*Exercise details:*
Only one span is wanted from the lines below: from the one with "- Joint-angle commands" up to and including the one with "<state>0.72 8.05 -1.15". Copy it exactly, without images.

[Records from a collection]
------------------------------------------------------------

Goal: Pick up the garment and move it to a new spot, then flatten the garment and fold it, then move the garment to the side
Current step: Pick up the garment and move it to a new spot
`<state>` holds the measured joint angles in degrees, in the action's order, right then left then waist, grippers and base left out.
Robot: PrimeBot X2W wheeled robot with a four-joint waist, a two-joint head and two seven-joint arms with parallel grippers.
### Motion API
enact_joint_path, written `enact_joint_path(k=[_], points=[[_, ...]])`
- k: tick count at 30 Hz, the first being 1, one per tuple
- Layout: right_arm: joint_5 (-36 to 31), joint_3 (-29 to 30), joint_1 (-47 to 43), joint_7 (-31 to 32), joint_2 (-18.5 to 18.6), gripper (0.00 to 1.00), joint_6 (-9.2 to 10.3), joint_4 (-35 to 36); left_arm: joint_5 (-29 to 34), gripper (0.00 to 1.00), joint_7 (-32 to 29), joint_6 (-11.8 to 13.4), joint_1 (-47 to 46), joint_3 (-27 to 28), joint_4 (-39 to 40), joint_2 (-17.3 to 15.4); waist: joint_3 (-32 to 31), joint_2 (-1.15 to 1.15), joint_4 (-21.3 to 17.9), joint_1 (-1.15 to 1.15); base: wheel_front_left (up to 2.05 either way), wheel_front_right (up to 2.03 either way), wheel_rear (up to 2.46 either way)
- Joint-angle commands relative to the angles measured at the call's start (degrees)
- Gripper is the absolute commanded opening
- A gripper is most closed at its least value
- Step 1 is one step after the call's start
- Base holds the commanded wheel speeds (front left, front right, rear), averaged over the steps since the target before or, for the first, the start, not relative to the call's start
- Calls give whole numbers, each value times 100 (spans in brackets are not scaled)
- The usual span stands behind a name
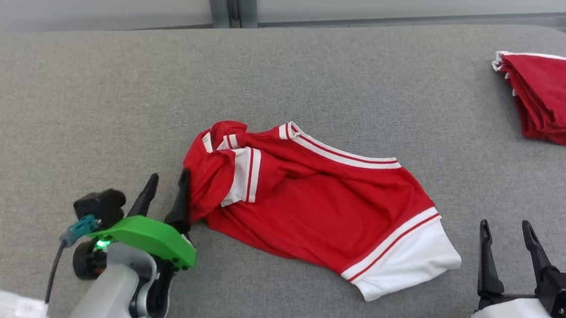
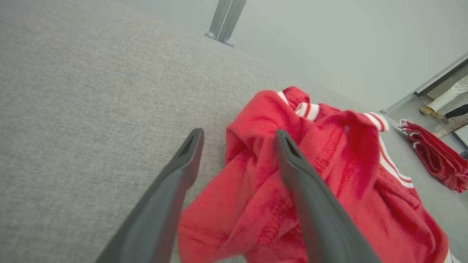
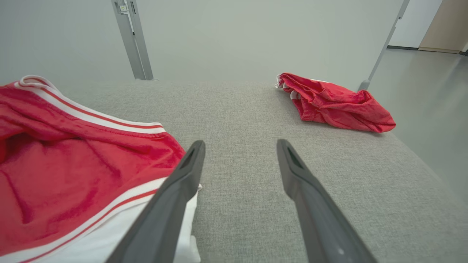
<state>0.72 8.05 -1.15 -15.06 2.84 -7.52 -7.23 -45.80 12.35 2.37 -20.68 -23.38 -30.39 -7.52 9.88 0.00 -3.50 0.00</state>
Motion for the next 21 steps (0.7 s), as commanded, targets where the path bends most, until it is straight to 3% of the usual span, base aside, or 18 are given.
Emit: enact_joint_path(k=[1, 6, 9, 16, 21], points=[[-34, 41, -141, -15, 13, 100, 6, -17, 98, 100, 148, 70, 252, 144, 105, -125, -459, 0, 118, 0, 0, 0, 0], [-103, 191, -475, -15, 12, 100, 6, 26, 783, 100, 292, 368, 1206, 655, 1007, -389, -947, 0, 272, 0, 0, 0, 0], [-136, 300, -594, -15, 13, 100, 6, 69, 1407, 100, 279, 468, 1849, 1052, 1789, -359, -1056, 0, 374, 0, 0, 0, 0], [-243, 567, -837, -16, 13, 100, 6, 185, 2889, 100, 277, 232, 2884, 1583, 2848, -47, -1264, 0, 690, 0, 0, 0, 0], [-155, 724, -970, -16, 10, 100, 6, 212, 3426, 100, 277, -92, 3346, 1852, 2846, 148, -1383, 0, 813, 0, 0, 0, 0]])
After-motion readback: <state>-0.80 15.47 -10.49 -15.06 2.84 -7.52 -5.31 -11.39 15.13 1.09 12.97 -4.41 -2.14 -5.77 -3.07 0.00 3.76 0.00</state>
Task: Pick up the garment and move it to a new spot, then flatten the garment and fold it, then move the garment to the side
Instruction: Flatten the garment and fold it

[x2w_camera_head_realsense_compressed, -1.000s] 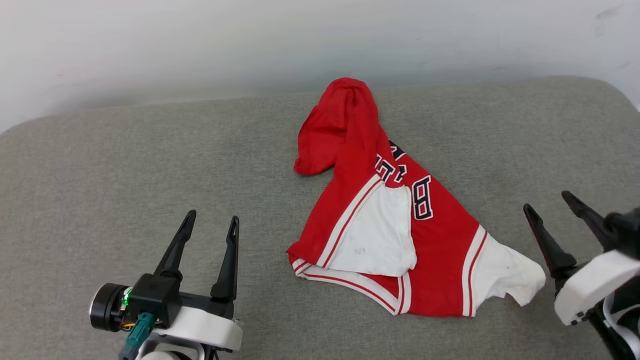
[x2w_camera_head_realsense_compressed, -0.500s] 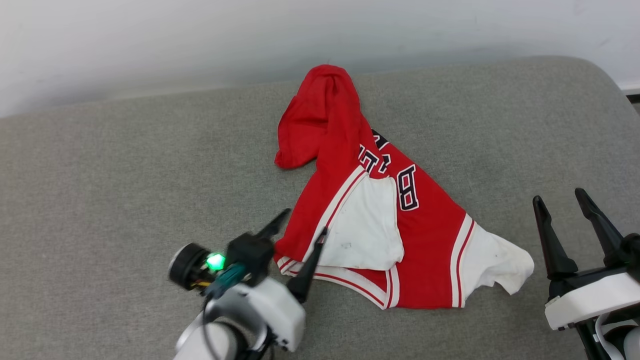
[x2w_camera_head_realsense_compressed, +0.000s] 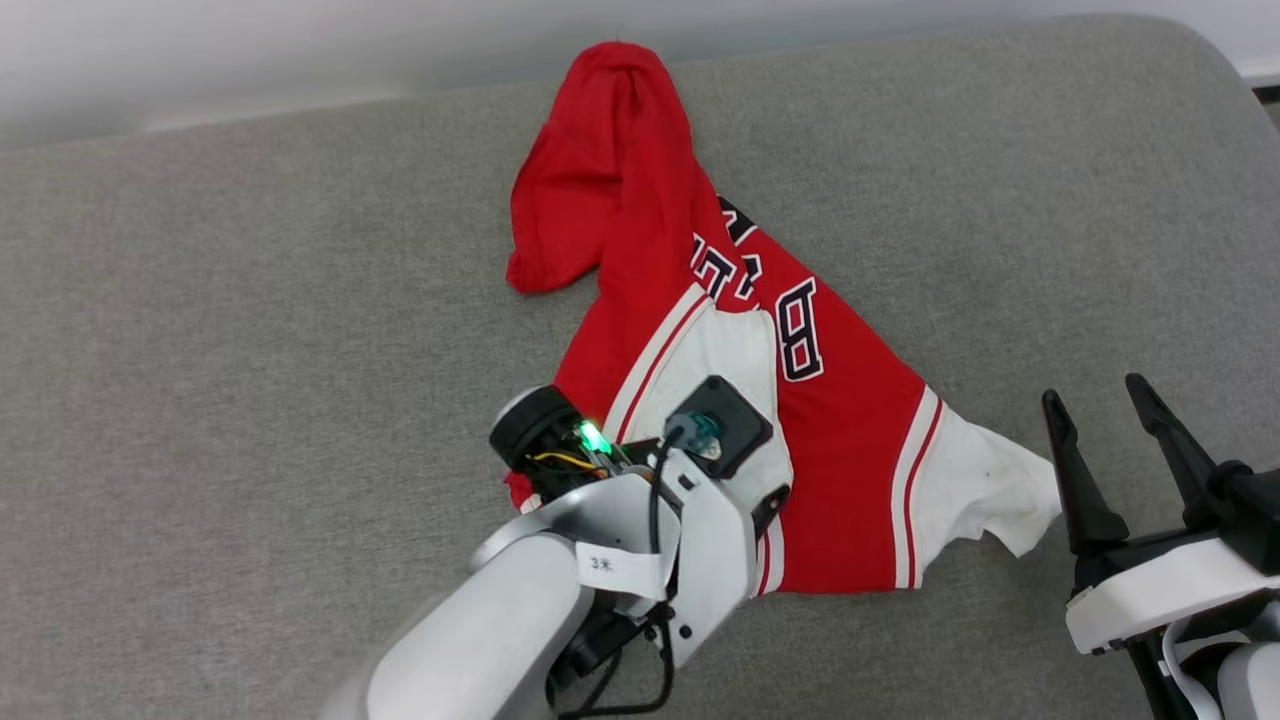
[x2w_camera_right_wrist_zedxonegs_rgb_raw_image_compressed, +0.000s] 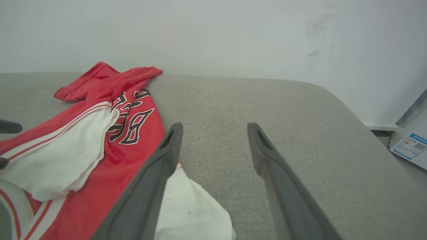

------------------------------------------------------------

*Result of the task:*
- Joint-angle commands relative to the angles measured at the call's start (degrees)
- Gripper is the absolute commanded opening
- A gripper is most closed at its least value
- Step 1 is one step after the call's start
- Base holds the commanded wheel speeds (front left, front right, rear), averaged over the steps since the target before or, for the first, the start, not relative to the call's start
- Calls give whole numbers, each value times 100 (spans in brackets are not scaled)
- The usual span stands behind a name
<state>0.72 8.05 -1.15 -15.06 2.84 -7.52 -7.23 -45.80 12.35 2.37 -20.68 -23.38 -30.39 -7.52 9.88 0.00 -3.50 0.00</state>

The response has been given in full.